Tesla’s robotics division suffered a major blow this week as Milan Kovac, the leader of the company’s Optimus humanoid robot project, left to join Meta. His departure shakes up Tesla’s AI leadership during a fierce industry-wide battle for top talent. Kovac’s exit comes just before Tesla’s planned launch of self-driving robotaxis in Austin, leaving a critical gap in the company’s autonomous technology leadership.
Meta’s CEO Mark Zuckerberg has been personally recruiting AI professionals through private dinners and conversations. He’s building a new “superintelligence” team focused on creating artificial general intelligence. The company reorganized teams at its headquarters to sit directly next to Zuckerberg’s office. He’s micromanaging the entire recruitment process himself.
The tech industry is seeing massive movement of AI talent between companies. More than half of the researchers who wrote Meta’s original Llama research paper left within six months. At least eight top scientists departed Meta’s FAIR lab in the past year. These professionals are bouncing between rival companies and startups, looking for better opportunities. The departures included Joelle Pineau, Meta’s head of AI research, whose resignation raised serious concerns about FAIR’s future direction.
Meta’s throwing billions of dollars at its AI ambitions.
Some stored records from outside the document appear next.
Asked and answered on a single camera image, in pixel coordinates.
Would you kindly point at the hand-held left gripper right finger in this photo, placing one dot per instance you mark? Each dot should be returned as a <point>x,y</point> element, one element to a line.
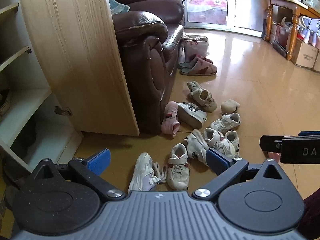
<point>218,161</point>

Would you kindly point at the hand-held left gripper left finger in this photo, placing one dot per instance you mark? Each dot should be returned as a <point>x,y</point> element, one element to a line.
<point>98,161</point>

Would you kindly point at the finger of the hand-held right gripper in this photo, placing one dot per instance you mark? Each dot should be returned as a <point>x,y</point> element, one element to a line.
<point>270,143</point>
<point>300,151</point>

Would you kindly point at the white black patterned shoe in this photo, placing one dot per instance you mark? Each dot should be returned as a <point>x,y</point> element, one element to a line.
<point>225,122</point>
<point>232,137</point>

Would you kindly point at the cream knit shoe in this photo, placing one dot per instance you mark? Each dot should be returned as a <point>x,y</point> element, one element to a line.
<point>228,106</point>

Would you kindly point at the pink knit shoe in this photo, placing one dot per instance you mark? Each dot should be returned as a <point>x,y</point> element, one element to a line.
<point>170,120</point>

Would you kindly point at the white shoe cabinet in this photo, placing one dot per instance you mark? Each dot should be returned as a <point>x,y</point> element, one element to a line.
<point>25,105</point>

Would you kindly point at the person's dark red pants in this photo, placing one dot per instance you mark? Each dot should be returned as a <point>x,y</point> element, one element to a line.
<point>312,210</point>

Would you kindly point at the cardboard box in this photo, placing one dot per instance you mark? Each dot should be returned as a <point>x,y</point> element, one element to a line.
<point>317,63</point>
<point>305,55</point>

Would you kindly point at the red box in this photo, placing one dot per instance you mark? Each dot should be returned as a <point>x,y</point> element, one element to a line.
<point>282,36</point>

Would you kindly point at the white bag red print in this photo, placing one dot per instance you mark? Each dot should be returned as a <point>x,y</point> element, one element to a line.
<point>195,45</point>

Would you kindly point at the pink white packages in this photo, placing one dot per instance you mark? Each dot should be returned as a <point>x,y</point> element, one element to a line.
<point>308,30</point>

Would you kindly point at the clear plastic bag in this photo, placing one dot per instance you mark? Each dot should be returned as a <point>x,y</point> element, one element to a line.
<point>287,23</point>

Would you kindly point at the brown leather sofa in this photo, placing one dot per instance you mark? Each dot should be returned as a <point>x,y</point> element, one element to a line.
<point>145,42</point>

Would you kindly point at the wooden table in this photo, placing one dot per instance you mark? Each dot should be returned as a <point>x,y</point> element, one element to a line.
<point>295,7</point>

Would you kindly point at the sliding glass door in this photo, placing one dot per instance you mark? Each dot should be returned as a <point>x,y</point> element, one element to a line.
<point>247,5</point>

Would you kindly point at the red printed blanket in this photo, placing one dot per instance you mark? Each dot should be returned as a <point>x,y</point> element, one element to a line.
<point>207,5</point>

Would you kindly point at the blue blanket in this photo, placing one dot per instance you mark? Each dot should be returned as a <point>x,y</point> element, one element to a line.
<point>116,5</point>

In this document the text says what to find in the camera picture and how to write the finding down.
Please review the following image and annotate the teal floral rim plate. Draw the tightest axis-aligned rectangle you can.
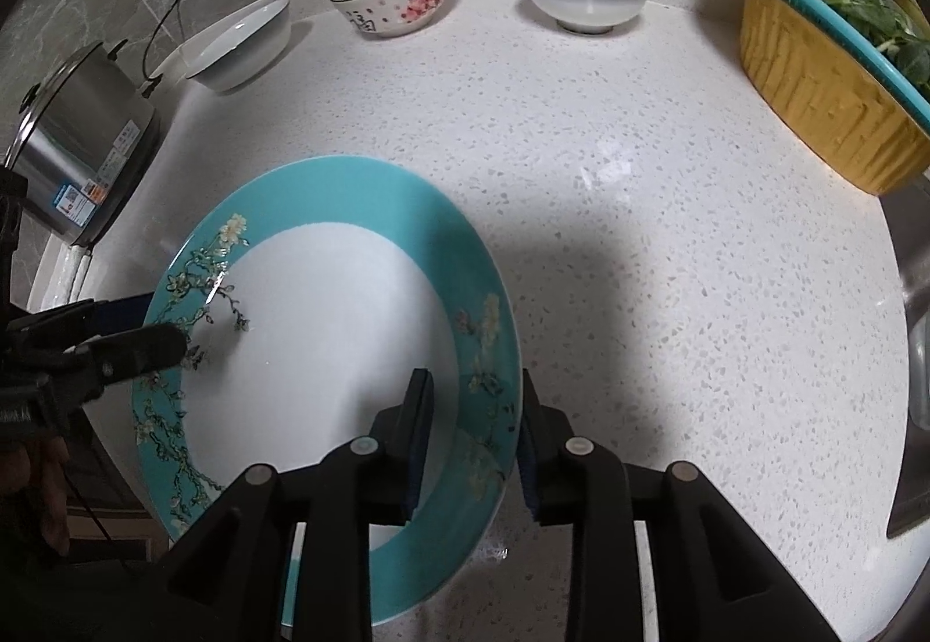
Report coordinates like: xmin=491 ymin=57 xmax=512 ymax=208
xmin=131 ymin=155 xmax=525 ymax=630

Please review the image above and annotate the person's left hand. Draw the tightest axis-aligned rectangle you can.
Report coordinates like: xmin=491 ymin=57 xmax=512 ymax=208
xmin=0 ymin=434 xmax=71 ymax=559

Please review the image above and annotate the white towel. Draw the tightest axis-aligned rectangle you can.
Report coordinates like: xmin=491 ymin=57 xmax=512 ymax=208
xmin=33 ymin=242 xmax=95 ymax=312

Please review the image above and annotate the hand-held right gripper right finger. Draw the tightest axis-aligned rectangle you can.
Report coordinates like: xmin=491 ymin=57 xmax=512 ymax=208
xmin=517 ymin=369 xmax=844 ymax=642

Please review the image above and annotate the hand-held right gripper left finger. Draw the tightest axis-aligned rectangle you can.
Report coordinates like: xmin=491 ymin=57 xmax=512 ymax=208
xmin=163 ymin=367 xmax=437 ymax=642

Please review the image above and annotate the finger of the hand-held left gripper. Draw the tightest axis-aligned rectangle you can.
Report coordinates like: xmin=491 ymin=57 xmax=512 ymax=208
xmin=7 ymin=293 xmax=155 ymax=352
xmin=69 ymin=324 xmax=188 ymax=405

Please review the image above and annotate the stainless steel rice cooker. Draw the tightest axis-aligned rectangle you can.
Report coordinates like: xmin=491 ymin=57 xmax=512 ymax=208
xmin=3 ymin=40 xmax=162 ymax=248

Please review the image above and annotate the wide white bowl dark rim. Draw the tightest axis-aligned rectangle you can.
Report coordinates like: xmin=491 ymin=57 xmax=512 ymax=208
xmin=178 ymin=0 xmax=293 ymax=92
The company plans to invest in Scale AI at a $28 billion valuation. Scale AI’s CEO Alexandr Wang is expected to join Meta’s new AGI team. Meta’s spending up to $65 billion this year on AI infrastructure alone.
Despite the huge investments, Meta’s facing challenges. Its latest Llama 4 release received lukewarm reviews. The company’s struggling to keep up with open-source competitors like China’s DeepSeek. Insiders expressed disappointment with the newest model’s performance. Some employees say the company rushed the release without enough transparency.
Meta’s research structure is changing dramatically. The famous FAIR lab is losing influence to commercial AI groups. The GenAI team, not FAIR, created the newest Llama model. Some insiders describe FAIR as “dying a slow death” as product-focused divisions gain more power.
These aggressive hiring moves and massive investments will likely attract government attention. Recent regulatory probes into other tech giants’ AI partnerships show authorities are watching closely. The competition for specialized AI proficiency has never been this intense. Companies are worried about over-promising what their AI can deliver while racing to hire the best minds in the field.